GATE-CS-2000 Problem 33

This is a problem from the GATE (Graduate Aptitude Test in Engineering) exam for Computer Science in 2000. It is a programming problem that tests your understanding of recursion and dynamic programming.

Problem Statement

You are given an array A of n integers. You are also given a target sum T. Your task is to find a subsequence of A that adds up to exactly T, or report that no such subsequence exists.

Solution

The problem can be solved using dynamic programming. We define a two-dimensional table T[i][j] where T[i][j] is true if there is a subsequence of A[0:i] that adds up to exactly j, and false otherwise.

The base cases are T[0][0] = true (since the empty subsequence adds up to 0) and T[0][j] = false for j > 0 (since there are no elements in the empty subsequence).

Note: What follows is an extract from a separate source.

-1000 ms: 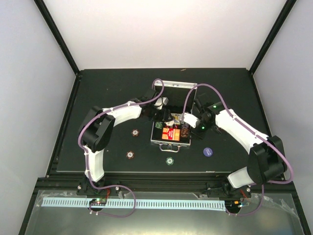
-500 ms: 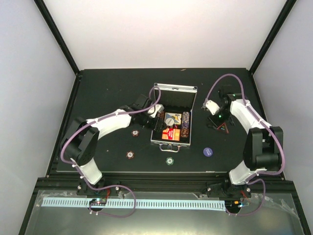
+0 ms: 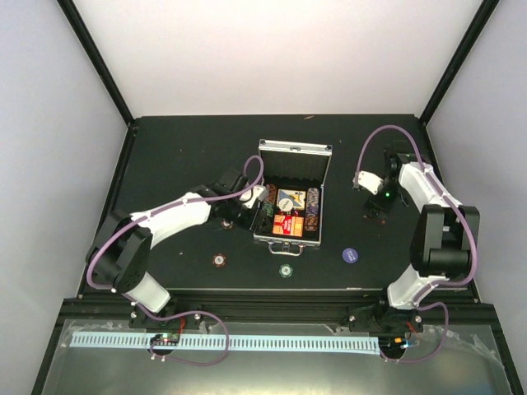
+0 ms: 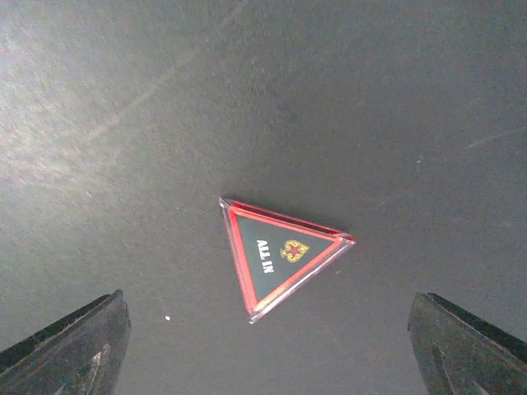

For the recursive case, we consider two possibilities. Either we include the i-th element of A in the subsequence, or we don't. If we include it, then T[i][j] = T[i-1][j-A[i-1]] if j >= A[i-1], and false otherwise. If we don't include it, then T[i][j] = T[i-1][j]. In other words:

T[i][j] = T[i-1][j] || (j >= A[i-1] && T[i-1][j-A[i-1]])

Once we have filled in the entire table, we can find the subsequence that adds up to T by tracing back the table from T[n][T] to T[0][0]. If T[i][j] is true and T[i-1][j] is false, then we know that the i-th element of A is included in the subsequence. Otherwise, it is not included.

Here is the pseudocode for the algorithm:

function findSubsequence(A, T):
    n = length(A)
    T[0][0] = true
    for j = 1 to T:
        T[0][j] = false
    for i = 1 to n:
        for j = 0 to T:
            T[i][j] = T[i-1][j]
            if j >= A[i-1]:
                T[i][j] = T[i][j] || T[i-1][j-A[i-1]]
    if T[n][T]:
        j = T
        subsequence = []
        for i = n to 1:
            if j >= A[i-1] and T[i-1][j-A[i-1]]:
                subsequence.append(A[i-1])
                j = j - A[i-1]
        reverse(subsequence)
        return subsequence
    else:
        return None

Note that this algorithm has a worst-case time complexity of O(nT), where n is the length of A and T is the target sum. However, it can be optimized to use only O(T) space by using a one-dimensional table instead of a two-dimensional table.